Sunday, January 25, 2009

A yard full of pine cones

Upon setting forth for a short walk on Wednesday, I noted that there had been a major pine cone drop in one yard on my block.

Not only that, but this particular tree still has a good supply of cones for a further drop. Curious: I checked the other Ponderosas in the neighborhood, finding that only the trees on one particular property were so generously supplied with pine cones. It just happens to be at the house whose owner waters the most often.

So what to do with pine cones, aside from rake them into big bags that go into the trash cans? If you have a fireplace, you can use a few as tinder to help start fires. You might do as one householder on Vista did several years ago: pave the yard with them; after a few years, they begin to decay and lose their identity (above) but in the meantime, they make a neat, woodsy ground cover.

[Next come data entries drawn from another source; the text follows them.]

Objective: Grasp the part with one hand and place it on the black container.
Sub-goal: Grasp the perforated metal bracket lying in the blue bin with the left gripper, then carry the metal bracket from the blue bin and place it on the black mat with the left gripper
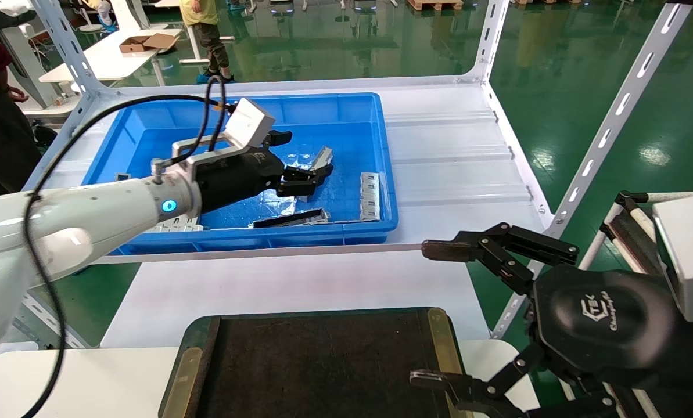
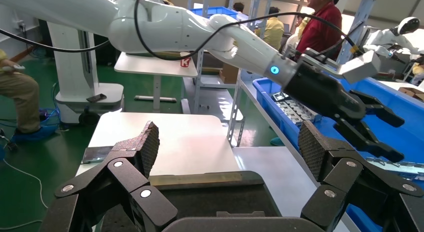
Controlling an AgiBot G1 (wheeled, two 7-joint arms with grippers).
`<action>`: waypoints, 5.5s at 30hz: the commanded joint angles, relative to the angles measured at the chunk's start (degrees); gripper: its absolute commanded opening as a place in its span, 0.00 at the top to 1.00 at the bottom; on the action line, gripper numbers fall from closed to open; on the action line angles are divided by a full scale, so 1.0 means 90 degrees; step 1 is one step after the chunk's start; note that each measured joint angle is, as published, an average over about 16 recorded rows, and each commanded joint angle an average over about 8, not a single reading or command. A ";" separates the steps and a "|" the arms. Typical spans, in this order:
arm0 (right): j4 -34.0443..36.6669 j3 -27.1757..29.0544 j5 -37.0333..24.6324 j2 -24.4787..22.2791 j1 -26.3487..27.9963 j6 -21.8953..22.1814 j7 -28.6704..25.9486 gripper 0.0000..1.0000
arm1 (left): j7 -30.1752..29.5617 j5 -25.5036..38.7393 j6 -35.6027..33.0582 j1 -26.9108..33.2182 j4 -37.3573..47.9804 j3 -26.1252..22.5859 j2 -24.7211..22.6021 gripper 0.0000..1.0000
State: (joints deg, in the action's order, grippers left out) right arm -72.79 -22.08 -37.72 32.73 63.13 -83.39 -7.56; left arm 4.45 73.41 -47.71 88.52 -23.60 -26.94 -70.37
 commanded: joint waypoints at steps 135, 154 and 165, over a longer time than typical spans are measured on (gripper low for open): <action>0.0000 -0.0007 0.0005 -0.0003 0.0002 0.0003 0.0004 1.00 | -0.2615 -0.1683 0.0028 -0.4075 -0.4923 -0.1521 0.2173 1.00; 0.0000 -0.0008 0.0005 -0.0003 0.0002 0.0003 0.0004 1.00 | -0.4471 -0.0848 0.3696 -0.4497 -0.3766 -0.2195 0.0535 1.00; 0.0000 -0.0009 0.0006 -0.0003 0.0002 0.0003 0.0004 1.00 | -0.5106 -0.0909 0.5131 -0.4561 -0.3258 -0.2502 -0.0125 1.00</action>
State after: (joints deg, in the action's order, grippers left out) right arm -72.79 -22.16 -37.67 32.70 63.15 -83.36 -7.52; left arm -41.07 65.13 -1.59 47.37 -53.05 -49.45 -71.37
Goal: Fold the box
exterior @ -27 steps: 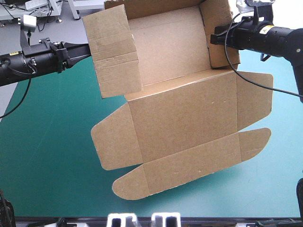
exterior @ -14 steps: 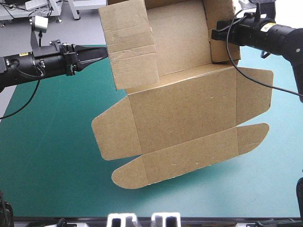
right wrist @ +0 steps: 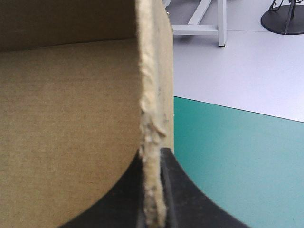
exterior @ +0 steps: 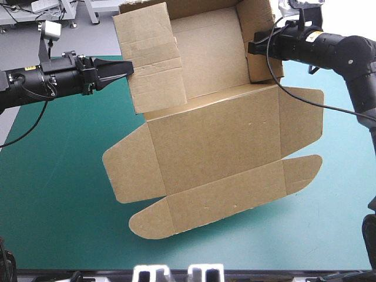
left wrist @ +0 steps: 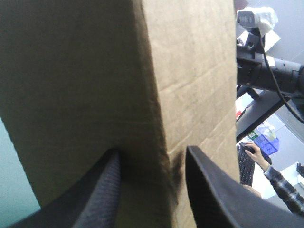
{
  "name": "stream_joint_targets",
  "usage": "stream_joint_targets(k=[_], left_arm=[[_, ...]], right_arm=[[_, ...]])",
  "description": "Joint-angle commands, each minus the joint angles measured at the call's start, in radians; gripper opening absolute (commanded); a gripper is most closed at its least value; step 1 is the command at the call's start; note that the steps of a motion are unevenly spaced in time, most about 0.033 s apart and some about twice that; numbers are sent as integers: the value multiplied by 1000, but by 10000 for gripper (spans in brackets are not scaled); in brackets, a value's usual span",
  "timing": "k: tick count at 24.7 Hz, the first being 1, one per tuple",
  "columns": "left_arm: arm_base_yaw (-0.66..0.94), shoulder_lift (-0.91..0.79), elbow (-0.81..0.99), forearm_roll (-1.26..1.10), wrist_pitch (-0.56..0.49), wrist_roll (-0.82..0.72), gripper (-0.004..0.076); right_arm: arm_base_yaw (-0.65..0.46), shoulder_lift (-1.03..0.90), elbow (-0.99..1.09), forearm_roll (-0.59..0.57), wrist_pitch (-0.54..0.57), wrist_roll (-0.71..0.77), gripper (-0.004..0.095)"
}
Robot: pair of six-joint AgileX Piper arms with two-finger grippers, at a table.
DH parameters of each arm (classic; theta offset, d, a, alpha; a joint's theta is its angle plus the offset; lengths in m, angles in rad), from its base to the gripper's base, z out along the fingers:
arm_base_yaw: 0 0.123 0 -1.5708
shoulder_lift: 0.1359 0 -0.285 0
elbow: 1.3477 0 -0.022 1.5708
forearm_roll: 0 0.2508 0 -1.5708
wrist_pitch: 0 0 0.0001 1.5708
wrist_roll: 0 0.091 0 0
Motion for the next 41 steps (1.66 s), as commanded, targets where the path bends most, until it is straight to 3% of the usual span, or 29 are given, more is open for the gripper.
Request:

Squirrels and chipmunks tear the pine cones apart to get at the seeds. When I took a close-up of the cone above, the seeds were quite visible, lying against each of the individual scales. The Ponderosa do not provide those lovely pine nuts that the pinon give every five or six years. BTW, check out those two portable racks of dried fruit goodies in the Albertson's produce section -- the store sells little bags of pine nuts at a reasonable price.

6 comments:

meggie said...

I have loved pine cones since I was a child, when my war returned father made me an owl from a cone. Apparently I was a little hostile to this strange man, I was expected to love. At 3 years of age, he was merely a stranger to me, sadly.

Antipodean Curmudgeon said...

There are two types of pines (non-native) on the periphery of our local bush area--huge Yellow Pines and Norfolk Island pines most of which produce cones. The prime use of them is fodder for a band of Carnaby Cockatoos who disassemble them in the green state. There being no critters (other than rats) to eat the nuts, we're happy to deed the cones to the cockys. Of course we're not impressed with attendant litter.

Hermano

Anonymous said...

Pine cones do make great fire starters!

~Anon in AV.

Granny J said...

meggie -- I hope that the owl helped reintroduce you to your father...

bro -- guess that down in OZ, you have to do the same thing as we do here. They do dry out into good tinder don't they? I thought that everything in Australia was likely to be tinder.

anon av -- and the forests are full of them...

Lucy said...

I love burning them, but I suppose they are a bit resinous. Some pines up the road have just been lopped, I've been meaning to go and collect a few bags of the cones.

That last wingy seed is a beautiful thing.

Granny J said...

lucy -- and if that wingy seed gets just a big of moisure & stays that way a short time, you've got one more pine-let growing. Up in the high country, my dotter pulled out starter pines as weeds.